THE TASK:
Write the data out in full and word for word. Do not include images.
*** Opening of RAW DATA ***
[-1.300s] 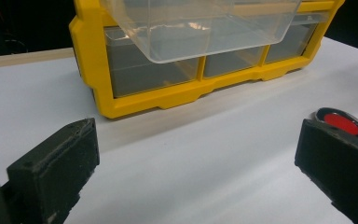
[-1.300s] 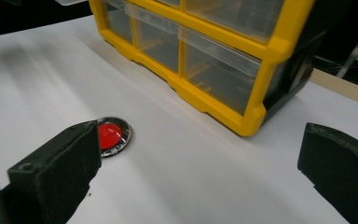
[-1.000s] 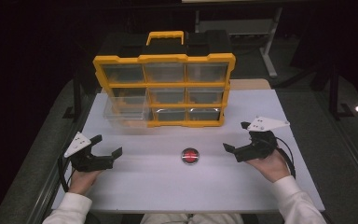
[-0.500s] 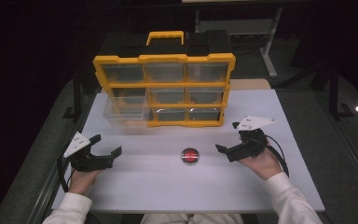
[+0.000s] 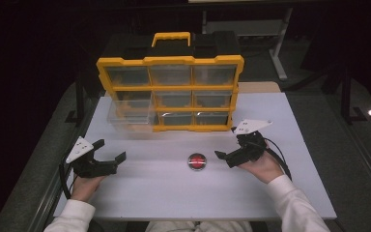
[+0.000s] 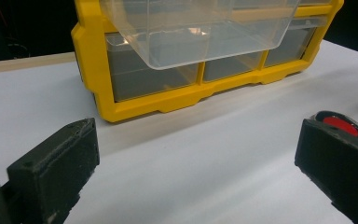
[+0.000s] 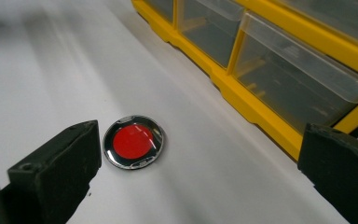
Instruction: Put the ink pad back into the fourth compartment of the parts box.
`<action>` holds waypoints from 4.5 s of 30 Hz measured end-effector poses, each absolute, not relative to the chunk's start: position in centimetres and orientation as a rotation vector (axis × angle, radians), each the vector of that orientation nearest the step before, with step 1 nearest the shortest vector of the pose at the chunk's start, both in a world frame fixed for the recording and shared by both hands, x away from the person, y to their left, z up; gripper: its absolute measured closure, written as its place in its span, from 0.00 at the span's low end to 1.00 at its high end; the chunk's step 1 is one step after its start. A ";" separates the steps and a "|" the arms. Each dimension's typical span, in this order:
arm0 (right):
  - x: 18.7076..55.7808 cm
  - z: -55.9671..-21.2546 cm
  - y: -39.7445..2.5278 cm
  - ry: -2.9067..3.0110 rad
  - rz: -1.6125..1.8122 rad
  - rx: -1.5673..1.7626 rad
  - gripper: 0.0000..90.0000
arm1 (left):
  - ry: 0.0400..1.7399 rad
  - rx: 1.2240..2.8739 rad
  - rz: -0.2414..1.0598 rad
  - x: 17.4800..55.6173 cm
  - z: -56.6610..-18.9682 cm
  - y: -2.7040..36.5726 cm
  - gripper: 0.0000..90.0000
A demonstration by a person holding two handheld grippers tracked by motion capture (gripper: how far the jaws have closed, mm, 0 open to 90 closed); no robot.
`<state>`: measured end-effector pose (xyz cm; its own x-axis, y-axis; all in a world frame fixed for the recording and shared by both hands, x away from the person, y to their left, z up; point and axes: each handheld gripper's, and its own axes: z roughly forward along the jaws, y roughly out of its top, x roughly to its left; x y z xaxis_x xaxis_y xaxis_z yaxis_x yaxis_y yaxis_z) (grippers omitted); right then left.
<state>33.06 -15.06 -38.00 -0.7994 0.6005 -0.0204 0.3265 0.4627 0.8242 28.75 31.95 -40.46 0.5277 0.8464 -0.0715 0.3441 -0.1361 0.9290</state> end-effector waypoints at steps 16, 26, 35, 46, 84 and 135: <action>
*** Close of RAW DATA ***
COMPLETED EXERCISE:
[-1.300s] 
[-1.300s] 
[-1.000s] 
[-0.500s] 
[+0.000s] 
[+0.000s] 
[+0.000s] 
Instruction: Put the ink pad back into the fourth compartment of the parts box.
`<action>` holds waypoints from 4.5 s of 30 Hz measured end-effector poses, each absolute, not relative to the chunk's start: position in centimetres and orientation as a rotation vector (axis × angle, radians), each the vector of that orientation nearest the step before, with step 1 nearest the shortest vector of the pose at the chunk's start, both in a world frame fixed for the recording and shared by both hands, x away from the person, y to their left, z up; gripper: its absolute measured closure, written as its place in its span, from 0.00 at the span's low end to 1.00 at its high end; the chunk's step 1 is one step after its start. A ";" separates the steps and a "|" the arms. Each dimension's typical span, in this order:
arm0 (right):
  - x: 18.7076..55.7808 cm
  - z: -55.9671..-21.2546 cm
  - y: -39.7445..2.5278 cm
  - ry: -2.9067..3.0110 rad
  - rz: -1.6125..1.8122 rad
  - rx: -1.5673..1.7626 rad
  - gripper: 0.0000..90.0000
arm1 (left):
  - ry: 0.0400..1.7399 rad
  - rx: 1.2240..2.8739 rad
  - rz: -0.2414..1.0598 rad
  - x: 17.4800..55.6173 cm
  - z: -56.6610..-18.9682 cm
  - y: -2.7040..36.5726 cm
  - gripper: 0.0000..90.0000
A demonstration by a person holding two handheld grippers tracked by motion capture (gripper: how far the jaws have closed, mm, 0 open to 90 closed); no robot.
`<state>`: measured end-effector pose (xyz cm; its own x-axis, y-axis; all in a world frame fixed for the recording and shared by both hands, x away from the person, y to their left, z up; point and axes: each handheld gripper's, and its own axes: z roughly forward along the jaws, y roughly out of its top, x roughly to its left; x y z xaxis_x xaxis_y xaxis_z yaxis_x yaxis_y yaxis_z) (grippers omitted); right then left.
<state>33.06 -15.06 -38.00 -0.7994 0.6005 -0.0204 0.3265 0.4627 0.8242 28.75 31.95 -40.46 0.5277 0.8464 -0.0715 0.3441 -0.1361 0.9290</state> end-effector waypoints at steps 16, 26, 35, 46, 84 and 135: <action>

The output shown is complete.